Он
вспомнил лошадиный череп, сплюнул всухую и наддал ходу. Снежное
поле манило обманчивой близостью, но странным образом оставалось
всё таким же далёким, и Петер на его краю не спешил расти, а только
махал над головой карликовыми ручками. Кат шумно дышал, выталкивал
на выдохах матерные слова, подгонял себя. Старался не думать о том,
хватит ли оставшейся пневмы.
Один раз
отвлёкся: глянул на реку. Увидел срез ледяной корки, огромную массу
воды, застывшую чёрной стеной. Всё это – по ту сторону границы, а
по эту – высохшее, забитое песком русло. Заворожённый небывалым
зрелищем, он пропустил куст песчаного винограда. Едва-едва отскочил
от проворного щупальца, отмахнулся от другого, хищного,
длинного…
И тут же
– каким-то непостижимым чудом – вылетел на вожделенную полосу
травы.
Поскользнулся, выровнялся. Разбрызгал ботинками
губчатый снег. Рухнул на колени, завалился набок. Перекатился без
сил на спину.
И
задышал, глядя в знакомое, родное небо цвета булыжника. Небо,
которое безразлично смотрело на него в ответ – как
всегда.
Воздух
ледяным нектаром лился в пересохшее горло. От плаща поднимался пар.
Вокруг восхитительно пахло прелой травой и морозом.
На фоне
неба появилось озабоченное лицо Петера.
– Всё
хорошо? – спросил он. – Вы там как-то странно ходили. То быстро
шагали, то вдруг как застынете на месте. И стоите по десять минут.

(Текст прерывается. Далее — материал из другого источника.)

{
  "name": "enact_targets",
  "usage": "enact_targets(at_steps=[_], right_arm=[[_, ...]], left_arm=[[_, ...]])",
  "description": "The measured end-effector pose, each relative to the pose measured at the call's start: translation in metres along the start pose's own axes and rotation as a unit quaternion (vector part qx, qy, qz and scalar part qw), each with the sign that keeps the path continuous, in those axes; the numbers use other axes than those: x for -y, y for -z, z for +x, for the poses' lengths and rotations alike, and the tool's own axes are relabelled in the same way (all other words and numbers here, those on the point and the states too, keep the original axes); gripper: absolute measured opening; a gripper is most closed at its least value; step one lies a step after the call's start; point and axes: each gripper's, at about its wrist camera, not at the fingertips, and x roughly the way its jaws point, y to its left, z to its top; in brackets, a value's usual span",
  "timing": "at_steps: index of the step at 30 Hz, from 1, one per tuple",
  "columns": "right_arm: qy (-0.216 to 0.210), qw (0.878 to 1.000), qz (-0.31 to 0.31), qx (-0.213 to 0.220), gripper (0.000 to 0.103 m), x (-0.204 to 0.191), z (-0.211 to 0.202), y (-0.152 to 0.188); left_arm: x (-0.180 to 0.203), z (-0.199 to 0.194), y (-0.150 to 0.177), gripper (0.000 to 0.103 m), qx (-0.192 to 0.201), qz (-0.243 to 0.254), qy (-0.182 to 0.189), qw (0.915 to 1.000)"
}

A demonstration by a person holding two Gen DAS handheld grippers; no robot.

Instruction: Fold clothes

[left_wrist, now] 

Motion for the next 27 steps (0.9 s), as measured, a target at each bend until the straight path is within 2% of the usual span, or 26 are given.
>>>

Я жду-жду, часа два прошло уже… Замёрз, беспокоиться начал, решил
вас позвать. Вы в порядке?
– Нет, –
прохрипел Кат. Преодолевая огромную тяжесть собственной руки, он
поднёс духомер к глазам. Камень светился еле-еле, зерно света в
глубине мерцало, готовое погаснуть. «Два часа, – мысли были
медленные, ватные. – Но как? Я же только до развалин… Этак и
подохнуть недолго».
Он
облизнул губы, откашлялся.
– Нужна…
Пневма. Быстро.
Петер
нахмурился.
– Я
готов, – сказал он.
Кат с
трудом сел. «Сволота, – подумал о пустыне. – Выжрала подчистую,
стерва». Голова кружилась до тошноты. Протянув руку, он вцепился
пальцами в пустоту перед лицом мальчика. Потянул на себя нечто
неосязаемое, встретил взгляд Петера – и облегчённо вздохнул,
почуяв, как струится вдоль вен и костей прямо в грудь молодая
пневма.
«Один,
два», – начал про себя Кат. В таких случаях он тоже считал до ста,
не доверяя собственному голоду.
Туман в
голове растаял, отпустила слабость. В мире прибавилось красок и
света, небо из мрачно-серого превратилось в просто серое. Смотрело
небо по-прежнему безразлично, но не по-злому безразлично, а так –
будто сытый фабрикант на нищую чернь.